:: Your assignment ::
Each line of the data should be given again exactly.

:: Input records ::
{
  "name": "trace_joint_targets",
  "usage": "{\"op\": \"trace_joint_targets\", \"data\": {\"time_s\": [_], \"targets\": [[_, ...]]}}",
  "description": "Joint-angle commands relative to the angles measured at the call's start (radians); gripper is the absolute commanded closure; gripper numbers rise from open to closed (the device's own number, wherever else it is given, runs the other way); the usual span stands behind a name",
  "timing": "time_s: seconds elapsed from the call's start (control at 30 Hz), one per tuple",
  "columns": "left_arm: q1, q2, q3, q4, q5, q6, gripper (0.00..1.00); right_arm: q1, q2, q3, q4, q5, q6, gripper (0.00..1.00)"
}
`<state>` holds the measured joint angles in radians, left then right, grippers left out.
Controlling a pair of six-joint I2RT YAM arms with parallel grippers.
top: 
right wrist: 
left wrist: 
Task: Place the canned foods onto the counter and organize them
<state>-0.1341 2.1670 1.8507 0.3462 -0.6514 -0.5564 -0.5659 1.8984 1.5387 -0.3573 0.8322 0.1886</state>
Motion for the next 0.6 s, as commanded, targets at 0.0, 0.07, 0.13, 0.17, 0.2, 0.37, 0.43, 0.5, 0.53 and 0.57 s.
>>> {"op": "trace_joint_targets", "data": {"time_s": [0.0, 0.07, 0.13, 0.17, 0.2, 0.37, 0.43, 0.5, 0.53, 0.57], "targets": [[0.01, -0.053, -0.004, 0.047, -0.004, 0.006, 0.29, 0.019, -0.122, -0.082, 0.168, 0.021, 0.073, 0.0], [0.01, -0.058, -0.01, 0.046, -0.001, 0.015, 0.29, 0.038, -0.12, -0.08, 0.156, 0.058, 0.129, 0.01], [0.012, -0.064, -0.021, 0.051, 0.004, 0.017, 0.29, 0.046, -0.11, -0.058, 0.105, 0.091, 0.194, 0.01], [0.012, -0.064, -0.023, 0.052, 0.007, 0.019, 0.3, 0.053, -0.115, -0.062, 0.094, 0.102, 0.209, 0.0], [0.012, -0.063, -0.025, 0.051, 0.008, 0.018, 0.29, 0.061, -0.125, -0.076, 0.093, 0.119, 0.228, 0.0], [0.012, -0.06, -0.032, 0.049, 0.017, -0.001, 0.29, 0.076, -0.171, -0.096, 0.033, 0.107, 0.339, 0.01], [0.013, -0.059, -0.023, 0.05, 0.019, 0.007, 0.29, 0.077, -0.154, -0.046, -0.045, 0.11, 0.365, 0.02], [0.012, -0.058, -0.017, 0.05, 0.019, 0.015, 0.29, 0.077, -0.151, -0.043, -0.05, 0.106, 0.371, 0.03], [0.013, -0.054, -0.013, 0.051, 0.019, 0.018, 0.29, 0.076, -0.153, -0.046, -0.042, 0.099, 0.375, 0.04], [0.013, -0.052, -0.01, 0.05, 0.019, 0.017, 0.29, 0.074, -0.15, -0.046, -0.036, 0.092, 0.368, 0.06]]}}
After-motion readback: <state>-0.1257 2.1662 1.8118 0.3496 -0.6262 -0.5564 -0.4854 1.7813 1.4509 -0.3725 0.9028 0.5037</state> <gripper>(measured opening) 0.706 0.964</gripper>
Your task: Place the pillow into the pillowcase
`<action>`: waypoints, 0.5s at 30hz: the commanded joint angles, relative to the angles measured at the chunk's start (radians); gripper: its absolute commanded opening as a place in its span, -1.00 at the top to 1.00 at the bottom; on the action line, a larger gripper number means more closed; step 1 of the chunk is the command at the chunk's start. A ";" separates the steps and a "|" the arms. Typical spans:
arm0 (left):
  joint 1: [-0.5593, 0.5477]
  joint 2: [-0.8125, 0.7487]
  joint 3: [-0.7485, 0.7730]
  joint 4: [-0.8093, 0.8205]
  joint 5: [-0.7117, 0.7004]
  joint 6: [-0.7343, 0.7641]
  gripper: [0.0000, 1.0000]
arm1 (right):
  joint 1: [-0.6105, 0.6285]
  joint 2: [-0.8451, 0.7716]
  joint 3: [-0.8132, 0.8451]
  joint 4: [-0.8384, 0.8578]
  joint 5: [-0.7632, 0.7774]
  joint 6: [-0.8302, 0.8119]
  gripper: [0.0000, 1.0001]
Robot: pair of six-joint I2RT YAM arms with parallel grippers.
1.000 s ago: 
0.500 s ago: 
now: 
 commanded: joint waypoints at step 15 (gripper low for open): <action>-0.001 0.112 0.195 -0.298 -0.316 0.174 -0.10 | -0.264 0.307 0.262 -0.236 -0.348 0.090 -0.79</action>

:: Solution to the problem ::
{
  "name": "trace_joint_targets",
  "usage": "{\"op\": \"trace_joint_targets\", \"data\": {\"time_s\": [_], \"targets\": [[_, ...]]}}",
  "description": "Joint-angle commands relative to the angles measured at the call's start (radians); gripper is the absolute commanded closure; gripper numbers rise from open to closed (the device's own number, wherever else it is given, runs the other way); the usual span stands behind a name",
  "timing": "time_s: seconds elapsed from the call's start (control at 30 Hz), one per tuple",
  "columns": "left_arm: q1, q2, q3, q4, q5, q6, gripper (0.00..1.00); right_arm: q1, q2, q3, q4, q5, q6, gripper (0.00..1.00)"
}
`<state>` holds the measured joint angles in radians, left then right, grippers left out.
Controlling a pair of six-joint I2RT YAM arms with parallel grippers.
top: 
right wrist: 
left wrist: 
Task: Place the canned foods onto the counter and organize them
<state>-0.1341 2.1670 1.8507 0.3462 -0.6514 -0.5564 -0.5659 1.8984 1.5387 -0.3573 0.8322 0.1886</state>
Motion for the next 0.6 s, as commanded, targets at 0.0, 0.07, 0.13, 0.17, 0.2, 0.37, 0.43, 0.5, 0.53 and 0.57 s.
>>> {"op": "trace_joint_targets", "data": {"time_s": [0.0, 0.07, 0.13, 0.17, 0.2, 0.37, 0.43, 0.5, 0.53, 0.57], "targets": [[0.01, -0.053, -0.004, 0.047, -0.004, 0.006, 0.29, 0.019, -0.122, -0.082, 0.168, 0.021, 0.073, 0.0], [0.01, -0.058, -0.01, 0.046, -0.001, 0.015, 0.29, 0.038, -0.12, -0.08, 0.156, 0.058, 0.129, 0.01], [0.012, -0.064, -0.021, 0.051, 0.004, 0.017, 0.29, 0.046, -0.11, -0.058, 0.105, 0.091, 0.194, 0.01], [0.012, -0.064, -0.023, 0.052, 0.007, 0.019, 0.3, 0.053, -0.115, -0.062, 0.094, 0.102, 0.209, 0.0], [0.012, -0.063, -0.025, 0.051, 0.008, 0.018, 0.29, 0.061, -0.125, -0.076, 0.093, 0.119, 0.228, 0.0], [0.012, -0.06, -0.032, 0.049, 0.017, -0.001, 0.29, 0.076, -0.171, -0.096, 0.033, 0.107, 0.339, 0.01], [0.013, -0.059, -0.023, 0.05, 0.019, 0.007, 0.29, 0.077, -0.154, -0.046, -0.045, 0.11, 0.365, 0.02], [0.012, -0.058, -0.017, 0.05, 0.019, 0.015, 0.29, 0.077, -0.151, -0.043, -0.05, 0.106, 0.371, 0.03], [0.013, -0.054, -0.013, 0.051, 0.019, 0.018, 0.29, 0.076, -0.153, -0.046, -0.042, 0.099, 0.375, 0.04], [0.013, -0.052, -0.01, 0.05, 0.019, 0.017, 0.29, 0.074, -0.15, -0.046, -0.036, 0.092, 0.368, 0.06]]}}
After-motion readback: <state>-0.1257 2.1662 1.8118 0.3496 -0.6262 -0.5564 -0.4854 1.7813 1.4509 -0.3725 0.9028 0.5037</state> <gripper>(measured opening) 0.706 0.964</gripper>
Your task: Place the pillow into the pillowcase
`<action>`: waypoints, 0.5s at 30hz: the commanded joint angles, relative to the angles measured at the chunk's start (radians); gripper: its absolute commanded opening as a place in its span, -1.00 at the top to 1.00 at the bottom; on the action line, a larger gripper number means more closed; step 1 of the chunk is the command at the chunk's start. A ";" separates the steps and a "|" the arms. Typical spans:
arm0 (left):
  joint 1: [-0.5593, 0.5477]
  joint 2: [-0.8125, 0.7487]
  joint 3: [-0.7485, 0.7730]
  joint 4: [-0.8093, 0.8205]
  joint 5: [-0.7117, 0.7004]
  joint 6: [-0.7343, 0.7641]
  gripper: [0.0000, 1.0000]
arm1 (right):
  joint 1: [-0.6105, 0.6285]
  joint 2: [-0.8451, 0.7716]
  joint 3: [-0.8132, 0.8451]
  joint 4: [-0.8384, 0.8578]
  joint 5: [-0.7632, 0.7774]
  joint 6: [-0.8302, 0.8119]
  gripper: [0.0000, 1.0001]
Robot: pair of six-joint I2RT YAM arms with parallel grippers.
1.000 s ago: 
0.500 s ago: 
now: 
 commanded: joint waypoints at step 15 (gripper low for open): <action>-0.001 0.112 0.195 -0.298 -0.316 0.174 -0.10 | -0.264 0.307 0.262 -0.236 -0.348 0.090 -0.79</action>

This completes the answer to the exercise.